▶ **HOW TO COMPLETE THIS TASK**
Repeat the data exactly as it appears.

▶ **EXERCISE DATA**
* * * * * * * * *
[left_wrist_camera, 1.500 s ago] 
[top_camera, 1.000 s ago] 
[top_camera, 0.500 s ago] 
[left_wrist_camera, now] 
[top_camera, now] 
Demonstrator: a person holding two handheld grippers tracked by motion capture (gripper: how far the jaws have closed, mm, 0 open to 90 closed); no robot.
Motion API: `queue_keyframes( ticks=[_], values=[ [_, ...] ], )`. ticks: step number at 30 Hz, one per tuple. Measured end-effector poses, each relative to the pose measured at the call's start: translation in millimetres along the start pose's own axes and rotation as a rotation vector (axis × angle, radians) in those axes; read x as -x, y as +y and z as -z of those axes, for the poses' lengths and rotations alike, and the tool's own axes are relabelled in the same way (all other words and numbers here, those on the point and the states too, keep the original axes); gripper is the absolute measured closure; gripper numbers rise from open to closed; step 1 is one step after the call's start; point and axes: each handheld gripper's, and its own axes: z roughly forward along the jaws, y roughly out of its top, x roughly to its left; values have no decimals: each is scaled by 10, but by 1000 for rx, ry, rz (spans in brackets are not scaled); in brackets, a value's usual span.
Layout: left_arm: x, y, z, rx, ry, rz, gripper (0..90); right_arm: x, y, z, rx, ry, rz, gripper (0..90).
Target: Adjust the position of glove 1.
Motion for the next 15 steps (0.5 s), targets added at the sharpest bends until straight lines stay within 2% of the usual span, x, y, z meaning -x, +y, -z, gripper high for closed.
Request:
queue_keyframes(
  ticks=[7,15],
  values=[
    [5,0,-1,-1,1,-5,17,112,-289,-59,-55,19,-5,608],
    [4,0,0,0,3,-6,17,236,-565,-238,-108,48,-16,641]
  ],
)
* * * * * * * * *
▶ **YOUR RESPONSE**
[left_wrist_camera, 1.500 s ago] 
[top_camera, 1.000 s ago] 
[top_camera, 0.500 s ago] 
[left_wrist_camera, now] 
[top_camera, now] 
Demonstrator: a person holding two handheld grippers tracked by motion capture (gripper: how far the jaws have closed, mm, 0 open to 90 closed); no robot.
Motion API: `queue_keyframes( ticks=[_], values=[ [_, ...] ], )`. ticks: step number at 30 Hz, one per tuple. Measured end-effector poses, each relative to the pose measured at the call's start: translation in millimetres along the start pose's own axes and rotation as a rotation vector (axis × angle, radians) in those axes; read x as -x, y as +y and z as -z of those axes, for the poses' lengths and rotations alike, and the tool's own axes are relabelled in the same way (all other words and numbers here, those on the point and the states too, keep the original axes); gripper is the absolute measured closure; gripper numbers rise from open to closed; step 1 is one step after the call's start; point and axes: each handheld gripper's, and its own axes: z roughly forward along the jaws, y roughly out of its top, x roughly to its left; values have no decimals: each is scaled by 10, but by 1000 for rx, ry, rz (spans in brackets are not scaled); in brackets, a value's usual span.
Layout: left_arm: x, y, z, rx, ry, rz, gripper (0..90); right_arm: x, y, z, rx, ry, rz, gripper (0..90).
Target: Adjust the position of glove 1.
Motion for the next 15 steps (0.5 s), targets added at the sharpest bends until straight lines stay within 2% of the usual span, x, y, z meaning -x, +y, -z, gripper high for closed.
Request:
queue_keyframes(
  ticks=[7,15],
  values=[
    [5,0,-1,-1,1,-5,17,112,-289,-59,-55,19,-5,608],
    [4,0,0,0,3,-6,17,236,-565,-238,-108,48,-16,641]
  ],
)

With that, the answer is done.